Faux, (Manege.) terme généralement employé parmi nous, à l’effet d’exprimer tout défaut de justesse & toute action non-mesurée, soit du cavalier, soit du cheval. Voy. Justesse, Manege. Vos mouvemens sont faux ; ils ne sont pas d’accord avec ceux du cheval, & lui en suggerent qui sont totalement desordonnés. Ce cheval, quelque brillant qu’il paroisse aux yeux de l’ignorant, manie faux, sans précision ; il est hors de toute harmonie. Malheureusement pour les progrès de notre art, il n’en est que trop qui en imposent à de semblables yeux par la vivacité de leur action ; & ces yeux sont en trop grand nombre, pour ne pas laisser des doutes sur les réputations les mieux fondées en apparence. Ce cheval est parti faux, il est faux ; expressions plus particulierement usitées, lorsqu’il s’agit d’un cheval que l’on part au galop, ou qui galope. Il est dit faux, lorsque dans le manege sa jambe gauche entame à main droite, & sa jambe droite à main gauche ; ou lorsque, hors du manege & dans un lieu non-fixé & non-resserré, la jambe droite n’entame pas toûjours. Cette derniere maxime n’a eu force de loi parmi nous, qu’en conséquence de la confiance aveugle avec laquelle nous recevons comme principes, de fausses opinions, qui n’ont sans doute regné pendant des siecles entiers, que par l’espece singuliere de vœu qu’il semble que nous ayons fait de tout croire & de tout adopter sans réflexion, sans examen, & sans en appeller à notre raison. Voyez Galop, Manege. (e)

Faux, en termes de Blason, se dit des armoiries qui ont couleur sur couleur, ou métal sur métal.

Faux, (à la Monnoie.) On se rend coupable de faux, en fait de monnoyages, en fabriquant des pieces fausses par un alliage imitant l’or, l’argent, ou le billon ; en altérant les especes, ou les répandant au public : ou tout monnoyeur fabriquant dans les hôtels, prend & vend des cisailles, grenailles, & quelqu’un les achetant quoique le sachant ; ou tout directeur de concert avec ses officiers, introduisant des especes de bas alloi : tous ces différens cas sont réputés même crime ; & ceux qui en sont convaincus, sont punis de mort.

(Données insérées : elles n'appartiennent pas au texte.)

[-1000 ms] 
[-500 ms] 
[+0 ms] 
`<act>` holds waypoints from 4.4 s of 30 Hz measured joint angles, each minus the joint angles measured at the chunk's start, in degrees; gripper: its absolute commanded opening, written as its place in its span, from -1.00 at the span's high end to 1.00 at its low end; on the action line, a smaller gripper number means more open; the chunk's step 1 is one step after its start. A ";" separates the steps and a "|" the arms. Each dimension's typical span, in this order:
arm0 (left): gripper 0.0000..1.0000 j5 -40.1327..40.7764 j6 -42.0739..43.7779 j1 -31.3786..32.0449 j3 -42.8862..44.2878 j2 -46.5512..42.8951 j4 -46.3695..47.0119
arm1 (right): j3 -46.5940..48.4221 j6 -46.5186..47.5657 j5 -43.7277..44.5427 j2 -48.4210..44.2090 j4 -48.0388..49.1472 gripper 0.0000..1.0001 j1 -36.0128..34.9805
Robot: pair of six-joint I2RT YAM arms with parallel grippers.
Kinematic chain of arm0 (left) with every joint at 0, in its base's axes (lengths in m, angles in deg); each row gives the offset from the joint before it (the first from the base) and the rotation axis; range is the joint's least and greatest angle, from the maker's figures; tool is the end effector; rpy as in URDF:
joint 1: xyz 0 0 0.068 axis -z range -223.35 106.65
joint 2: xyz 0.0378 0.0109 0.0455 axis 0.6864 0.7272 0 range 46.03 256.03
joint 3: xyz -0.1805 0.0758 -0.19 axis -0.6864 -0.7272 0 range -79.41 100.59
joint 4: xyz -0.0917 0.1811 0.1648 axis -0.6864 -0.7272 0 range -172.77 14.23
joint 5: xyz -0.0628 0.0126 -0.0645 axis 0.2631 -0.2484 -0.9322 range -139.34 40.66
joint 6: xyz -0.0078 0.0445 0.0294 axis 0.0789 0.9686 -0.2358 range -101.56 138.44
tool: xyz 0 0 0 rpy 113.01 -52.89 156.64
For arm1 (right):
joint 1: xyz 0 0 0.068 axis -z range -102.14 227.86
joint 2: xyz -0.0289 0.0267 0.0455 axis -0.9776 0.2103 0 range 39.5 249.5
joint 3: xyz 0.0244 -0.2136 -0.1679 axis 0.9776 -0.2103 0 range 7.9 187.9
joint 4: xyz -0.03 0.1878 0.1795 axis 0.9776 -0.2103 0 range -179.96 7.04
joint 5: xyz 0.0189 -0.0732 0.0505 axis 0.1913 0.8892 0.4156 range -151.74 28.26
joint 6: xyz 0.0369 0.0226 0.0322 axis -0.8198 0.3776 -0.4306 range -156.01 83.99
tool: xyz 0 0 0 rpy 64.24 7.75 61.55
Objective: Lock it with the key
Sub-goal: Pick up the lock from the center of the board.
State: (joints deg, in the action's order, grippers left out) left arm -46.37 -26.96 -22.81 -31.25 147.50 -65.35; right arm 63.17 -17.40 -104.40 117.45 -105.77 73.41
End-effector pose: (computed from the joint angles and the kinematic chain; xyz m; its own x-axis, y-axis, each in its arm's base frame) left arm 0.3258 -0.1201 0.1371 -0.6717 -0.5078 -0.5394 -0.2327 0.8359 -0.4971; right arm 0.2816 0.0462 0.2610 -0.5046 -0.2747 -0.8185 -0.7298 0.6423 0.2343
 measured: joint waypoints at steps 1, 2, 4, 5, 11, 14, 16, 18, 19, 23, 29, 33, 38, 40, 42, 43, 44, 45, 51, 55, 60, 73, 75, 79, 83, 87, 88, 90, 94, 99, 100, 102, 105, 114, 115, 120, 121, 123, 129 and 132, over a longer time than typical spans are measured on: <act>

* Faux, (Pêche.) c’est un instrument composé de trois ou quatre ains ou hameçons, qui sont joints ensemble par les branches, & entre lesquels est un petit saumon d’étain, & de la forme à-peu-près d’un hareng. Quand le pêcheur se trouve dans un lieu où les morues abondent, & qu’il voit qu’elles se refusent à la boîte ou à l’appât dont les ains sont amorcés, il se sert alors de la faux. Les poissons trompés prennent pour un hareng le petit lingot d’étain argenté & brillant, s’empressent à le mordre ; le pêcheur agitant continuellement sa faux, attrape les morues par où le hasard les fait accrocher. L’abus de cette pêche est sensible ; car il est évident que pour un poisson qu’on prend de cette maniere, on en blesse un grand nombre. Or on sait que si-tôt qu’un poisson est blessé jusqu’au sang, tous les autres le suivent à la piste, & s’éloignent avec lui. On doit par ces considérations défendre la pêche à la fouanne & autres semblables, le long des côtes.

Il y a une espece de chausse ou verveux qu’on appelle faux ; elle est composée de cerceaux assemblés & formant une espece de demi-ellipse ; les bouts en sont contenus par une corde qui sert de traverse ; autour de ce cordon est attaché un sac de rets, ou une chausse de huit à dix piés de long, à la volonté des pêcheurs. Lorsque la faux est montée, elle a environ cinq piés de hauteur dans le milieu, sur huit, dix, douze piés de longueur. Il faut être deux pêcheurs : chacun prend un bout de la faux, & en présente l’ouverture à la marée montante ou descendante, au courant d’une riviere ; & le mouvement du poisson, lorsqu’il a touché le filet, les avertit de le relever.